For instance, China has refused to allow Disney to produce images of character Winnie The Pooh on account of jokes being made about the fictional bear’s resemblance to Chinese leader Xi Jinping.

But not everyone is bowing down to the Chinese Communist Party.

Sony reportedly refused the Chinese government’s demand to scrub the Statue of Liberty from Spider-Man: No Way Home.

According to Puck on Sunday, citing “multiple sources,” the Chinese government requested the Statue of Liberty be digitally removed from the film, despite its inclusion in a pivotal scene. Sony rejected the request.

Beijing didn’t want their citizens seeing “liberty” as something grand or glorious.

The Chinese government then asked if the Statue of Liberty could be, according to Puck, “minimized in the sequence: if Sony could cut a few of the more patriotic shots of [Tom] Holland standing atop the crown, or dull the lighting so that Lady Liberty’s visage wasn’t so front-and-center.” Sony considered the request, but declined.

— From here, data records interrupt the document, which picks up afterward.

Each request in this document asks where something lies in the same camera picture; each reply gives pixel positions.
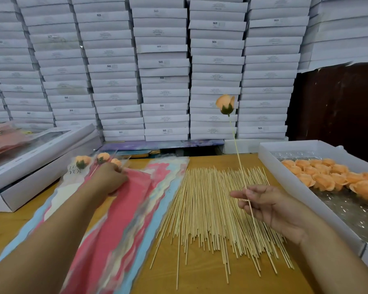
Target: wooden table
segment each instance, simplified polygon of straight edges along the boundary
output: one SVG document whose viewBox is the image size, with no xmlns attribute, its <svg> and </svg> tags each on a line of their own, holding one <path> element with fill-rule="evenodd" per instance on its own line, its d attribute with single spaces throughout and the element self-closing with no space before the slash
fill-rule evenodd
<svg viewBox="0 0 368 294">
<path fill-rule="evenodd" d="M 256 154 L 240 155 L 243 167 L 263 167 Z M 130 160 L 129 167 L 141 169 L 150 159 Z M 219 170 L 238 169 L 236 155 L 192 157 L 188 168 L 216 167 Z M 270 184 L 280 186 L 275 178 L 266 170 Z M 35 197 L 25 206 L 14 213 L 0 213 L 0 252 L 17 235 L 20 228 L 29 221 L 35 210 L 53 193 L 57 183 L 53 184 Z M 89 227 L 92 227 L 108 210 L 112 198 L 96 211 Z M 278 275 L 275 275 L 266 256 L 261 258 L 262 277 L 259 278 L 255 267 L 247 257 L 231 254 L 229 256 L 231 275 L 229 285 L 226 284 L 225 269 L 221 254 L 212 255 L 204 252 L 198 244 L 188 246 L 188 265 L 185 265 L 185 255 L 181 254 L 178 291 L 176 291 L 177 270 L 177 238 L 170 244 L 170 239 L 162 241 L 154 266 L 149 269 L 155 252 L 156 243 L 141 269 L 137 280 L 132 287 L 132 294 L 165 294 L 165 293 L 284 293 L 305 294 L 321 293 L 309 267 L 298 248 L 288 244 L 288 251 L 294 260 L 295 270 L 288 269 L 283 260 L 277 260 L 275 266 Z"/>
</svg>

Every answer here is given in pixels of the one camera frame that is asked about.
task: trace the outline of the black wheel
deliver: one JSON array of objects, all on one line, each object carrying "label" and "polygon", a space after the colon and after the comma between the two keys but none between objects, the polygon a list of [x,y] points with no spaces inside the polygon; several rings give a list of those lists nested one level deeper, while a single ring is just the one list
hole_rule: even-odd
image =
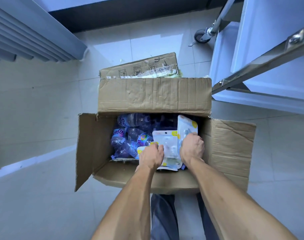
[{"label": "black wheel", "polygon": [[199,29],[197,32],[195,32],[195,34],[194,34],[195,41],[197,41],[199,43],[208,43],[210,41],[210,39],[202,40],[202,41],[200,40],[201,37],[204,35],[205,31],[206,31],[205,29]]}]

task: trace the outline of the dark pants
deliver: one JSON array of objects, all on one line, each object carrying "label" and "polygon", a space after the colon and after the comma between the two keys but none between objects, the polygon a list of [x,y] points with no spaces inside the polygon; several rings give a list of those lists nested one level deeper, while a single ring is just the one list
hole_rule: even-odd
[{"label": "dark pants", "polygon": [[[207,240],[219,236],[210,219],[200,193],[197,194],[204,234]],[[151,197],[151,240],[179,240],[178,219],[174,208],[174,195],[153,194]]]}]

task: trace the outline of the yellow circle
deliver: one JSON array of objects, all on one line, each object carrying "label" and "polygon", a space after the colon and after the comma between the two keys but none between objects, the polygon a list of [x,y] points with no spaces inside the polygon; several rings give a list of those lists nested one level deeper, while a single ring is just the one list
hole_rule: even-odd
[{"label": "yellow circle", "polygon": [[192,126],[193,126],[194,128],[197,128],[197,127],[198,127],[198,124],[197,124],[195,121],[192,121]]}]

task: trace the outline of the person's right arm
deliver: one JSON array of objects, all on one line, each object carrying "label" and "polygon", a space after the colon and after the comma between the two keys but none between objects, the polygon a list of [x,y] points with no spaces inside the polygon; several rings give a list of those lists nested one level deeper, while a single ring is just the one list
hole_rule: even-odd
[{"label": "person's right arm", "polygon": [[189,134],[183,140],[180,156],[199,184],[202,199],[220,238],[297,239],[223,173],[207,165],[201,159],[203,151],[201,137]]}]

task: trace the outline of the hand
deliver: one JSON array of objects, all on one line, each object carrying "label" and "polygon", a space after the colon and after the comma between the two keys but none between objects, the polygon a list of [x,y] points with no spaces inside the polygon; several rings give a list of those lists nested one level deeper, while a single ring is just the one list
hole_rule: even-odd
[{"label": "hand", "polygon": [[196,132],[188,134],[182,141],[180,157],[182,162],[189,167],[192,158],[202,159],[204,142]]},{"label": "hand", "polygon": [[136,170],[142,166],[148,166],[150,169],[156,170],[161,166],[163,157],[163,145],[158,146],[157,143],[153,143],[141,152],[139,156],[139,165]]}]

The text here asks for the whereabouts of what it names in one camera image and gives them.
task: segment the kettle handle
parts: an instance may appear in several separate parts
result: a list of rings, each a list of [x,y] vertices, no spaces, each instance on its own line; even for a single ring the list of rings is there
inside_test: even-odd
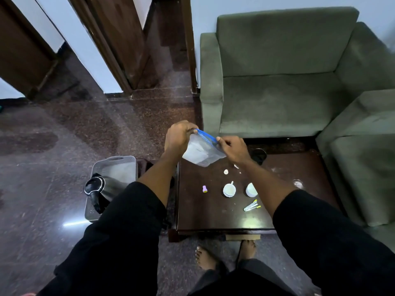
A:
[[[110,202],[101,195],[99,191],[92,191],[90,194],[92,206],[97,213],[101,214],[104,209],[110,204]]]

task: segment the floor
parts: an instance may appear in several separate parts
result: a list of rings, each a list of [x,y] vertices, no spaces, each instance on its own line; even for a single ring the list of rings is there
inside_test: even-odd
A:
[[[190,93],[182,20],[176,2],[155,4],[143,77],[131,97],[101,90],[66,51],[32,102],[5,104],[0,114],[0,295],[38,292],[82,237],[82,186],[92,165],[112,155],[158,159],[167,128],[182,119],[201,124],[199,98]],[[159,242],[158,295],[185,295],[202,274],[198,244],[232,268],[237,242],[196,237]],[[298,295],[316,288],[288,256],[277,235],[262,236],[257,257]]]

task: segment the sofa backrest
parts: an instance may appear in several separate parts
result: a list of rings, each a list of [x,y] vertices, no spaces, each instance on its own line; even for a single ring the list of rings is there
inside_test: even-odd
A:
[[[223,75],[334,71],[358,15],[359,11],[353,7],[221,15],[216,34]]]

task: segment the brown door
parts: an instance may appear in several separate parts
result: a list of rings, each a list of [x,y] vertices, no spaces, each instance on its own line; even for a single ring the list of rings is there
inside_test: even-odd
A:
[[[136,89],[148,51],[133,0],[70,1],[122,89],[127,88],[121,78]]]
[[[14,10],[0,0],[0,77],[27,95],[41,86],[55,62]]]

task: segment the bare foot
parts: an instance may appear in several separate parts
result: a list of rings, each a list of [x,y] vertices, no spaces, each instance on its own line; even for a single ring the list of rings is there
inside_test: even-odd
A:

The censorship has been completely bonkers in the past, including a massive change to the end of Fight Club, in which the Chinese version concludes not with the destruction of financial epicenters, but with a written epilogue detailing how authorities were able to arrest all involved, sending one character, (who was a figment of another’s imagination in the original storyline), to a mental health facility.